**EXERCISE INSTRUCTIONS**
What you return should be the full listing, word for word, without a single image.

◆ ◆ ◆ ◆ ◆ ◆ ◆

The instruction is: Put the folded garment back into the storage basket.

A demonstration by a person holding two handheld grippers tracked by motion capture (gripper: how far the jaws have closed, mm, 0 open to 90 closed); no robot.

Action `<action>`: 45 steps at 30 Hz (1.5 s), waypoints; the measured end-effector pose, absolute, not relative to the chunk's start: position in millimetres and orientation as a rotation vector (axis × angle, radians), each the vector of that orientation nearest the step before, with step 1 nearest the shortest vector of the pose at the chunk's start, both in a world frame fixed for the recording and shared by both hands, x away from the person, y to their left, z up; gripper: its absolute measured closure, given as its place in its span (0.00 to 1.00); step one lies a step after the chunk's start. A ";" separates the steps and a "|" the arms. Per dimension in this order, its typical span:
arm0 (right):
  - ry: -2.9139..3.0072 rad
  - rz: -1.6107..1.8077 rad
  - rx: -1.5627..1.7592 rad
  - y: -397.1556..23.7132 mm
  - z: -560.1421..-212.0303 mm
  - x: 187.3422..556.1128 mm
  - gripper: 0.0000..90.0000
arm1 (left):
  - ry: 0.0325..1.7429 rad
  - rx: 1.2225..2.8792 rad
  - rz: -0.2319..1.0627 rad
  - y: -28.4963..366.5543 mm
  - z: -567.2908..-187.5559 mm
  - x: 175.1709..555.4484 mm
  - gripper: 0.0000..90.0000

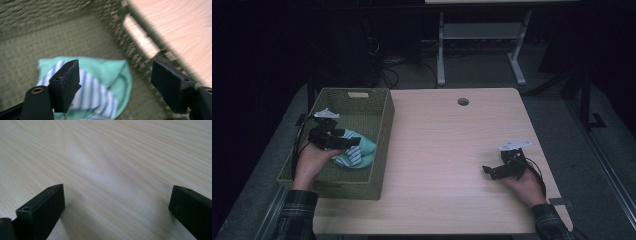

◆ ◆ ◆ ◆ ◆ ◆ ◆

**RESPONSE TO THIS EXERCISE**
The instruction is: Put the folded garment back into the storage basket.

A demonstration by a person holding two handheld grippers tracked by motion capture (gripper: how far the jaws have closed, mm, 0 open to 90 closed); no robot.

Action `<action>`: 45 steps at 30 Hz (1.5 s), waypoints; the measured end-effector pose, absolute, not relative to the chunk's start: position in millimetres and orientation as a rotation vector (axis × angle, radians), each the vector of that orientation nearest the step before, with step 1 nearest the shortest vector of the pose at the chunk's start, both in a world frame fixed for the recording and shared by both hands, x away from the person, y to their left, z up; gripper: its absolute measured closure, given as its place in its span (0.00 to 1.00); step one lies a step after the chunk's start. A ";" separates the steps and a "|" the arms. Per dimension in this order, its typical span:
arm0 (right):
  - ry: -2.9139..3.0072 rad
  - rz: -1.6107..1.8077 rad
  - rx: -1.5627..1.7592 rad
  - y: -397.1556..23.7132 mm
  - z: -560.1421..-212.0303 mm
  - x: 187.3422..556.1128 mm
  - gripper: 0.0000..90.0000
arm1 (left):
  - ry: 0.0325..1.7429 rad
  - rx: 1.2225..2.8792 rad
  - rz: -0.2319..1.0627 rad
  - y: -28.4963..366.5543 mm
  - z: -567.2908..-187.5559 mm
  - x: 175.1709..555.4484 mm
  - gripper: 0.0000..90.0000

The answer requires no additions.